[PROBLEM]: Copy out each line of the data that includes the string "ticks".
◆ ◆ ◆ ◆ ◆
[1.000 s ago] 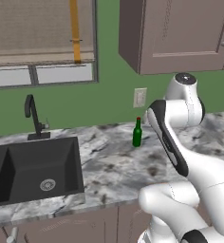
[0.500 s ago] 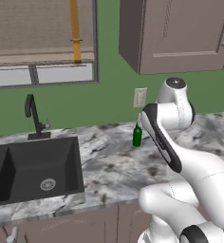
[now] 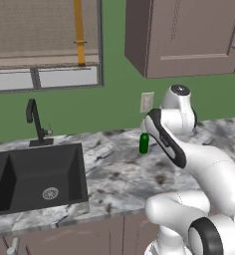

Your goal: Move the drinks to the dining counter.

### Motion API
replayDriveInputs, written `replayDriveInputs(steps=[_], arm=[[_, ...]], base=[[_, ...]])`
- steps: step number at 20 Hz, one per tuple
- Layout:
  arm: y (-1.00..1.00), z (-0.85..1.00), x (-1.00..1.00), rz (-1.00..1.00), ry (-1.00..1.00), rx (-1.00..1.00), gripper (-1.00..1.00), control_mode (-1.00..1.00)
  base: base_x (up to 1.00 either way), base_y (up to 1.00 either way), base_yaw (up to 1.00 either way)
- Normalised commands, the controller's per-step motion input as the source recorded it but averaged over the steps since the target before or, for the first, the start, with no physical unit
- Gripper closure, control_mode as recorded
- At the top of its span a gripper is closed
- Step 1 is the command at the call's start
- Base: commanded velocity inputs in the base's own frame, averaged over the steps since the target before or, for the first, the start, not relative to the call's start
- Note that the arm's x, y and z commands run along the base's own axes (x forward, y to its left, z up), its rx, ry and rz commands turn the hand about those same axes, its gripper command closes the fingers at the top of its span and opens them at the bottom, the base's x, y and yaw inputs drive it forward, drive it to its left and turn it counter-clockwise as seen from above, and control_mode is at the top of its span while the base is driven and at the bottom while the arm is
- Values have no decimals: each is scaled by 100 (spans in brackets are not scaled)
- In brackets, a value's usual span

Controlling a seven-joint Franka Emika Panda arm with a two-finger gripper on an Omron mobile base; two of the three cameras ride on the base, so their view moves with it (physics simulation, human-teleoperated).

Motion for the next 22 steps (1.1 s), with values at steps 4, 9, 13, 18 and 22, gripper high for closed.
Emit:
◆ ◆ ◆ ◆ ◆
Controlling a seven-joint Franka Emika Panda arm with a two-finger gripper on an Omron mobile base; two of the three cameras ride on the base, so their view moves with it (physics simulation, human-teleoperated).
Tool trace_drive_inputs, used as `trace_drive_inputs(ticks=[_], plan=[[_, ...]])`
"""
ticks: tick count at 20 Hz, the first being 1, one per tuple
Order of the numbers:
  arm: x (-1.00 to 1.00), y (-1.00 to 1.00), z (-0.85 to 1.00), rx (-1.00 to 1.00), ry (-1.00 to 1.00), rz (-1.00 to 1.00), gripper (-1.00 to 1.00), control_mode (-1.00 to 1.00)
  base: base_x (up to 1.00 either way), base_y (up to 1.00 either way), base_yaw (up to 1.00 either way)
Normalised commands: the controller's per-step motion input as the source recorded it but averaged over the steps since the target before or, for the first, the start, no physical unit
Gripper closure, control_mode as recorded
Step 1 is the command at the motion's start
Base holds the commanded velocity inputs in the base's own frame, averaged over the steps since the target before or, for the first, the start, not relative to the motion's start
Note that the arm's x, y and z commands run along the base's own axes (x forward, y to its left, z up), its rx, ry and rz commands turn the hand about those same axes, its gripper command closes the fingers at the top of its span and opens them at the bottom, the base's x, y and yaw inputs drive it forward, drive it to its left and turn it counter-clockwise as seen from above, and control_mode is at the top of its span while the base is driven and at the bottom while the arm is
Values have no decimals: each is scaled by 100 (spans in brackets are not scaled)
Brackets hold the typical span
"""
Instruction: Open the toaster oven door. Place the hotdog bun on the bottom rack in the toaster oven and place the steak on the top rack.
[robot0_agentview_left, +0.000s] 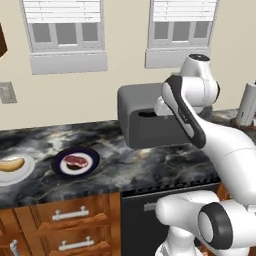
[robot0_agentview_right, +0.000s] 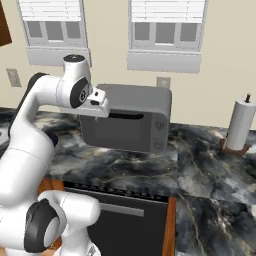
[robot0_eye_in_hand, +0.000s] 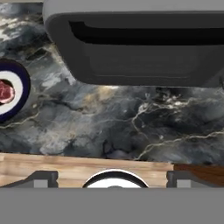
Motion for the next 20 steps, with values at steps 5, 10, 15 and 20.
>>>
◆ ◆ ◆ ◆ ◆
[REPLY TO THE EXERCISE]:
Tool trace_drive_inputs, used as `trace_drive_inputs(ticks=[_], plan=[[_, ...]])`
ticks: tick count at 20 Hz, the first being 1, one per tuple

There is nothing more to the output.